Shah Tarsh, Fitzpatrick Jackson A, Orsburn Benjamin C
The Advanced Academics Biotechnology Program, The Johns Hopkins University School of Medicine, Baltimore, Maryland 21205, United States.
Proteomic ünd Genomic Sciences, Baltimore, Maryland 21214, United States.
J Proteome Res. 2025 Sep 5;24(9):4838-4844. doi: 10.1021/acs.jproteome.5c00342. Epub 2025 Jul 28.

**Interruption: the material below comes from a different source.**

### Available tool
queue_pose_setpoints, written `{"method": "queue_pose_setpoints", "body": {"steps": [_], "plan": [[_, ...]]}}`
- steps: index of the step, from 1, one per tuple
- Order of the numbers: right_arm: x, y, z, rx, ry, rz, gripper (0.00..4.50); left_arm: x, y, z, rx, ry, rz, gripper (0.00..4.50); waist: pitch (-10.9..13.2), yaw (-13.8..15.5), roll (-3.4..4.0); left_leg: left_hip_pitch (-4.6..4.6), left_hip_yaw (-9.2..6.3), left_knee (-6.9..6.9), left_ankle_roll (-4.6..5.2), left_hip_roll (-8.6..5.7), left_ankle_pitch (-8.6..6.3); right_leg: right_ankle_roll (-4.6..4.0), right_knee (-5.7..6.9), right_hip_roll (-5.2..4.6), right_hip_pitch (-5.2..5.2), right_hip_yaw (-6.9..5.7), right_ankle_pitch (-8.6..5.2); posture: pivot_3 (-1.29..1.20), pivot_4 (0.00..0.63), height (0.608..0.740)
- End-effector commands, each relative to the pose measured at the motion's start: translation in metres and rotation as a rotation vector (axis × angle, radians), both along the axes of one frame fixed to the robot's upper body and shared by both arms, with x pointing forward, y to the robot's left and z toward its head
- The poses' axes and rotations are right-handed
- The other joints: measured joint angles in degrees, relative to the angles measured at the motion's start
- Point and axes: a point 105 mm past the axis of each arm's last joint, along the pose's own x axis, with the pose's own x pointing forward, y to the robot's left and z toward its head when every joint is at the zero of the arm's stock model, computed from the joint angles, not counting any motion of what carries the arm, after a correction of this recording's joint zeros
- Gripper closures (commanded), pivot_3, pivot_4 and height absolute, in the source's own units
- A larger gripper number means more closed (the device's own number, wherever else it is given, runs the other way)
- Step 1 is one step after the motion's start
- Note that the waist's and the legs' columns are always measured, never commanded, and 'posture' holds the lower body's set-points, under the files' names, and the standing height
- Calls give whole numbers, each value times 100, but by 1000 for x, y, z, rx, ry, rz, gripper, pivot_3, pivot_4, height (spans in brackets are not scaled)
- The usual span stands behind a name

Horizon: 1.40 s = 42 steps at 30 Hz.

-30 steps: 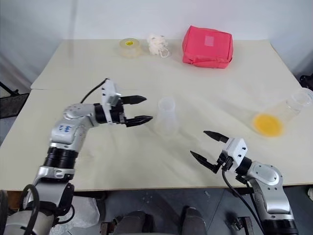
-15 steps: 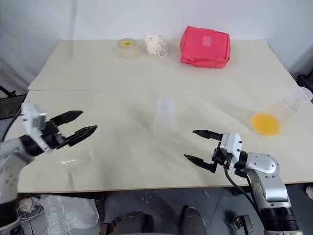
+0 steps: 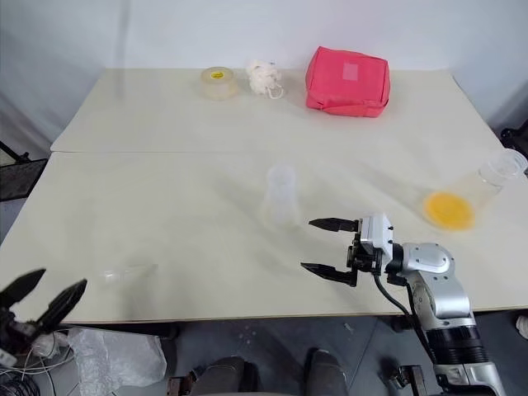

Nearly all methods of mass-spectrometry-based proteomics rely on knowing the proteome of the species. In less studied organisms without annotated genomes, it can seem impossible to perform proteomic analysis. In this study, we sought to answer the question: does enough information exist to do proteomics on any organism we want? As a case study, we started with material available due to an infestation of a home with black widow spiders. Thanks to the recent publication of an annotated genome for one species of black widow spider, we were able to identify 5502 protein groups and assign putative annotations using ortholog mapping. We also demonstrate that had we not had this resource, over 2000 proteins could be identified using other available spider genome annotations, despite their unrelatedness. Moreover, regardless of the spider proteome used, proteins annotated as toxins were almost exclusively observed in the main body of the mature female black widow spider. Overall, these results provide a draft proteome map for the black widow spider and valuable data for validating machine learning models while also suggesting that the door to insightful quantitative proteomics may already be open for millions of less studied organisms. All raw and processed proteomic data are available through the ProteomeXchange repository as accession PXD051601.
几乎所有基于质谱的蛋白质组学方法都依赖于了解物种的蛋白质组。在基因组未注释的研究较少的生物体中,进行蛋白质组学分析似乎是不可能的。在本研究中,我们试图回答这个问题:是否存在足够的信息对任何我们想要研究的生物体进行蛋白质组学研究?作为一个案例研究,我们从一个因黑寡妇蜘蛛侵扰而获得的材料开始。由于最近公布了一种黑寡妇蜘蛛的注释基因组,我们能够鉴定出5502个蛋白质组,并使用直系同源映射进行推定注释。我们还证明,如果没有这个资源,尽管其他蜘蛛基因组注释与目标物种不相关,但仍可鉴定出2000多种蛋白质。此外,无论使用哪种蜘蛛蛋白质组,被注释为毒素的蛋白质几乎只在成熟雌性黑寡妇蜘蛛的主体中观察到。总体而言,这些结果提供了黑寡妇蜘蛛的蛋白质组草图和用于验证机器学习模型的有价值数据,同时也表明,对于数百万研究较少的生物体来说,深入的定量蛋白质组学之门可能已经打开。所有原始和处理后的蛋白质组学数据可通过ProteomeXchange储存库获取,登录号为PXD051601。